Justiça manda suspender a venda de linhas telefônicas e chips da Claro em Tefé

Após a denúncia de moradores da precariedade do serviço de telefonia em Tefé (a 522 quilômetros de Manaus), a empresa telefônica Claro S/A deverá instalar, no mínimo, duas antenas no município. Além disso, a empresa deverá também suspender a comercialização de linhas novas e chips telefônicos e ainda, deixar de veicular peças publicitárias da empresa na cidade. A decisão atendeu Ação Civil Pública (ACP) do Ministério Público Estadual (MPE).

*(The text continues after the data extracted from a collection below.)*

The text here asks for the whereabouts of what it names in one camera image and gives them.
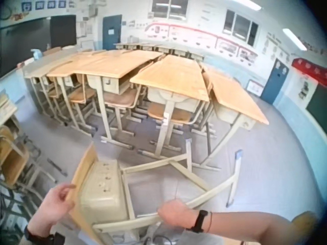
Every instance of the gray floor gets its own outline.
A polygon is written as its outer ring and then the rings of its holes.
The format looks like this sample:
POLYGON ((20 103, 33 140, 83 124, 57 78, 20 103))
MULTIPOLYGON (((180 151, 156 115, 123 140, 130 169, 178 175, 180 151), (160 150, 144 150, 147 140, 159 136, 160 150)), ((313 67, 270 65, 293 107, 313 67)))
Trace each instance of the gray floor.
MULTIPOLYGON (((208 181, 211 186, 218 185, 231 175, 234 153, 243 149, 244 156, 234 204, 229 208, 225 207, 229 192, 226 190, 205 203, 202 209, 216 212, 263 211, 281 215, 289 220, 308 210, 320 215, 322 202, 301 145, 274 107, 260 99, 255 100, 270 125, 256 124, 250 132, 238 130, 211 163, 221 167, 220 172, 194 170, 195 174, 208 181)), ((117 158, 123 166, 153 161, 137 154, 136 150, 130 151, 109 143, 101 143, 99 135, 104 133, 104 127, 102 120, 95 116, 88 119, 99 126, 94 139, 38 114, 28 98, 19 103, 17 117, 23 130, 36 145, 68 172, 68 177, 65 178, 45 165, 60 182, 72 179, 84 151, 92 141, 100 159, 117 158)), ((229 125, 214 117, 211 122, 217 130, 218 138, 212 140, 212 145, 215 145, 227 132, 229 125)), ((118 136, 121 141, 133 144, 136 149, 154 151, 154 146, 148 144, 150 139, 157 139, 159 134, 153 120, 148 119, 142 124, 127 120, 123 122, 124 126, 135 131, 136 136, 133 138, 122 134, 118 136)), ((200 162, 206 156, 206 139, 194 134, 192 138, 193 161, 200 162)), ((183 137, 173 135, 172 144, 184 147, 183 137)), ((163 154, 169 156, 171 152, 164 150, 163 154)), ((154 212, 166 200, 180 198, 187 201, 202 193, 169 166, 132 174, 128 181, 136 214, 154 212)), ((46 191, 52 185, 42 181, 40 187, 46 191)))

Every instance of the black wrist strap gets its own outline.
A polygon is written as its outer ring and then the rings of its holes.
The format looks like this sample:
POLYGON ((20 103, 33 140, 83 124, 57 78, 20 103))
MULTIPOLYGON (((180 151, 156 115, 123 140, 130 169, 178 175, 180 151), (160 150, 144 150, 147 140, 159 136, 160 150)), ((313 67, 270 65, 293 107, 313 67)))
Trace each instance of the black wrist strap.
POLYGON ((203 228, 202 228, 202 225, 203 225, 203 221, 204 221, 204 218, 208 215, 208 212, 205 211, 205 210, 200 210, 199 212, 199 216, 197 217, 196 221, 195 221, 195 225, 190 228, 190 229, 187 229, 188 231, 193 231, 195 233, 200 233, 200 232, 203 232, 203 228))
POLYGON ((27 241, 32 242, 35 245, 64 245, 65 237, 58 232, 55 235, 49 235, 48 237, 39 237, 31 234, 27 229, 24 229, 24 235, 27 241))

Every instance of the red banner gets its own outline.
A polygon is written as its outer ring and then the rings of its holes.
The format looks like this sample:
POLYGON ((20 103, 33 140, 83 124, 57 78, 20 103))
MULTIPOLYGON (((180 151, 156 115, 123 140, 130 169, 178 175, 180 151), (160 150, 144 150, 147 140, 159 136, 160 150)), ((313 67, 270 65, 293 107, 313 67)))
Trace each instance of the red banner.
POLYGON ((299 71, 316 79, 322 85, 327 86, 327 68, 314 64, 302 58, 294 59, 292 66, 298 69, 299 71))

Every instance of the green chalkboard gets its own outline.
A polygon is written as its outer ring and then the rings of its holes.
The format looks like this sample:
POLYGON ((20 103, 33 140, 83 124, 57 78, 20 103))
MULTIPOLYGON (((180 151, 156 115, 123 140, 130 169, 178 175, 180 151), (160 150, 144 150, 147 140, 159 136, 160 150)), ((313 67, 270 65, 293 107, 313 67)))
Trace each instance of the green chalkboard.
POLYGON ((327 134, 327 87, 318 84, 307 106, 307 111, 310 112, 327 134))

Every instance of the hand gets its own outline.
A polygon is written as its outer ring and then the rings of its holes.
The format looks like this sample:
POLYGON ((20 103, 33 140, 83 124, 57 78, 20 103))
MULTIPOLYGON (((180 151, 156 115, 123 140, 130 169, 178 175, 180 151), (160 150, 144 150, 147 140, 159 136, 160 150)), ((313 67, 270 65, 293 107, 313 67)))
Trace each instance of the hand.
POLYGON ((65 200, 69 190, 73 188, 75 188, 75 185, 63 183, 50 189, 27 225, 31 234, 40 237, 50 235, 51 227, 72 210, 75 205, 73 201, 65 200))
POLYGON ((171 226, 180 226, 190 229, 194 226, 199 211, 190 209, 181 200, 172 200, 164 203, 158 214, 162 220, 171 226))

“Os cidadãos de Tefé se encontram ilhados às margens do belo rio Solimões pelo egoísmo predatório e ganancioso de empresas que, como a requerida, aproveitam-se da vulnerabilidade ainda existente na sociedade local, fomentando a continuidade dessa situação, e obstaculizando a concretização do fundamental direito ao acesso à informação”, disse a promotora de Justiça Marina Maciel, na ação civil que resultou na decisão.

Segundo o MPE, o órgão recebeu um abaixo-assinado de moradores de Tefé com denúncias sobre a instabilidade dos serviços de telefonia e internet móvel prestados pela empresa. Além da precariedade da telefonia e internet móvel, os moradores relataram que os serviços sequer chegam a ser prestados. Para forçar a melhora da qualidade dos serviços prestados pela Claro S/A no município, a ACP foi impetrada.

De acordo com o Código de Defesa do Consumidor e o Código Civil, é inaceitável que os interesses da empresa façam recair sobre o consumidor os ônus decorrentes de erros de operação, que implicam em transtornos diretos para o contratante e evidenciam desequilíbrio contratual decorrente da hipossuficiência do usuário.

“Trata-se então de uma visão incompatível com os fundamentos gerais da ordem jurídica que prima pela proteção da boa-fé e da tutela da confiança nas relações”, disse a Promotora Marina Maciel.

O descumprimento das medidas acarretará multa diária de R$ 50 mil. A decisão foi proferida no dia 23 de setembro de 2018.